The RegLab team was able to solve these problems through various methods, such as constant testing of how much to highlight as examiners were working through documents. In doing so, they demonstrated a few conclusions about trade-offs in instituting AI in the field, he noted.
First, it is important to have notice & comment periods for anything that is being instituted, Ho said, but “an open question in the field is, how do you do that in a way that is sustainable, cost-effective, and gets input” in an effective way? He pointed to the U.S. Federal Communication Commission’s comment period on net neutrality, which received millions of comments (particularly following a Last Week Tonight with John Oliver TV segment), making it next to impossible to distill what was the general public was saying.
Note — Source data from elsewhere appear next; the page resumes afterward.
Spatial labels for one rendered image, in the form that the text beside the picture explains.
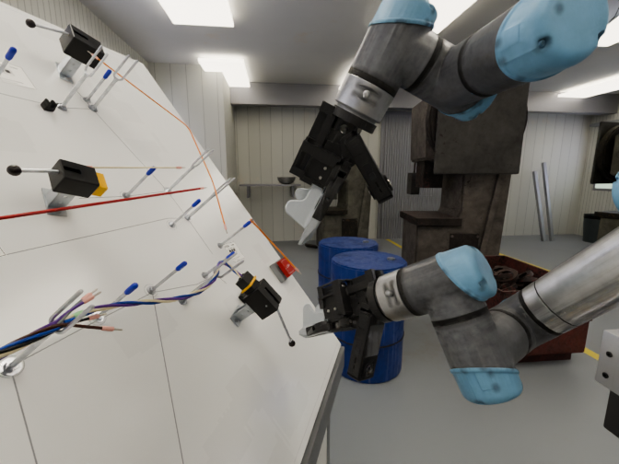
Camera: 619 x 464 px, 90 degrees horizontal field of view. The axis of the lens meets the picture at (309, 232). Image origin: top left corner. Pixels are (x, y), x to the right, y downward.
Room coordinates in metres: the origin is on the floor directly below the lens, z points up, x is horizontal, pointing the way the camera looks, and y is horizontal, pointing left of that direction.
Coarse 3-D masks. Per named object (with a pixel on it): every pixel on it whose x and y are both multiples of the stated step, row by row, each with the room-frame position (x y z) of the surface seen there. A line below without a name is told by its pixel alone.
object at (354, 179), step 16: (352, 176) 5.54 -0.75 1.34; (352, 192) 5.54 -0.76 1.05; (368, 192) 5.62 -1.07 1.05; (336, 208) 5.71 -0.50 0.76; (352, 208) 5.55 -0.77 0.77; (368, 208) 5.62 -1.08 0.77; (320, 224) 5.66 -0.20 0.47; (336, 224) 5.48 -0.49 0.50; (352, 224) 5.54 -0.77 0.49; (368, 224) 5.64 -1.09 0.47; (320, 240) 5.66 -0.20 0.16
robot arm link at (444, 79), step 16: (448, 48) 0.44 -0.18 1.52; (432, 64) 0.43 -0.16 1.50; (448, 64) 0.41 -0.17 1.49; (416, 80) 0.44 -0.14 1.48; (432, 80) 0.44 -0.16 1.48; (448, 80) 0.42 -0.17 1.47; (416, 96) 0.47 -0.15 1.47; (432, 96) 0.45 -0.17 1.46; (448, 96) 0.43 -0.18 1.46; (464, 96) 0.41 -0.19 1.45; (448, 112) 0.47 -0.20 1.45; (464, 112) 0.46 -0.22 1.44; (480, 112) 0.45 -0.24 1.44
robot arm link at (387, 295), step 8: (392, 272) 0.46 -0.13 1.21; (384, 280) 0.45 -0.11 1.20; (392, 280) 0.44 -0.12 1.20; (376, 288) 0.45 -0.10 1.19; (384, 288) 0.44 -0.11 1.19; (392, 288) 0.44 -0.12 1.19; (376, 296) 0.45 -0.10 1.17; (384, 296) 0.44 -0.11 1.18; (392, 296) 0.43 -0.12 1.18; (400, 296) 0.42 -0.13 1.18; (384, 304) 0.43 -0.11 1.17; (392, 304) 0.43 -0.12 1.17; (400, 304) 0.42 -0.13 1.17; (384, 312) 0.44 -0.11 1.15; (392, 312) 0.43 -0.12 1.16; (400, 312) 0.43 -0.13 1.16; (408, 312) 0.42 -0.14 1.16; (400, 320) 0.45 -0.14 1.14
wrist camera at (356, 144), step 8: (360, 136) 0.48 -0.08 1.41; (352, 144) 0.46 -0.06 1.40; (360, 144) 0.46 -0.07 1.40; (352, 152) 0.47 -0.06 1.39; (360, 152) 0.46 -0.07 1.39; (368, 152) 0.47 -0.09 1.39; (360, 160) 0.47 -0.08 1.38; (368, 160) 0.47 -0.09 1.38; (360, 168) 0.47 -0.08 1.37; (368, 168) 0.47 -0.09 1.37; (376, 168) 0.47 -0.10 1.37; (368, 176) 0.47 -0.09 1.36; (376, 176) 0.47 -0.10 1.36; (384, 176) 0.49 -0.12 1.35; (368, 184) 0.48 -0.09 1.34; (376, 184) 0.47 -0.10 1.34; (384, 184) 0.47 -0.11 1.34; (376, 192) 0.48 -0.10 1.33; (384, 192) 0.48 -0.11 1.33; (384, 200) 0.48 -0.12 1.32
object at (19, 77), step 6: (6, 66) 0.56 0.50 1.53; (12, 66) 0.57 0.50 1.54; (18, 66) 0.58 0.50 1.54; (6, 72) 0.55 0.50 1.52; (12, 72) 0.56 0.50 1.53; (18, 72) 0.57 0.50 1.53; (24, 72) 0.58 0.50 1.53; (6, 78) 0.54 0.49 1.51; (12, 78) 0.55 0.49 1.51; (18, 78) 0.56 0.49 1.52; (24, 78) 0.57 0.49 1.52; (12, 84) 0.54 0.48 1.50; (18, 84) 0.55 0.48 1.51; (24, 84) 0.56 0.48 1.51; (30, 84) 0.57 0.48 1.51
Still, there are some potential processes that could leverage GenAI that are “very promising” in this regard, Ho added.
Second, there will be accuracy trade-offs in AI as well, mostly because it’s tough to get an resource-strapped agency to use highly skilled staff to label and audit, Ho explained. While the early EU AI Act said AI should contain no errors, for instance, “that’s going to be extremely costly” to get to that point. At the same time, solely using historical training data, while less costly, could also be problematic as many data sets are riddled with errors themselves, he said.
Third, there are evaluation trade-offs, particularly within the marginal impact of AI assistance, he noted. In some cases, such as the Department of Labor’s document-ranking system, AI will truly be able to help. In other cases, AI’s effect may be more marginal to the point of not being worth it. In the end, however, actually evaluating AI’s effect will take time and effort itself, which also potentially limits its impact.
“It’s really difficult to get away from where the Supreme Court ended up in Mathews v. Eldridge,” Ho said, adding that applying AI isn’t going to be the same in every scenario, and recognizing that fact up-front will give regulators, developers, and users alike an advantage in determining the critical next steps. “In practice, the responsible and really difficult thing we have to do is confront these trade-offs.”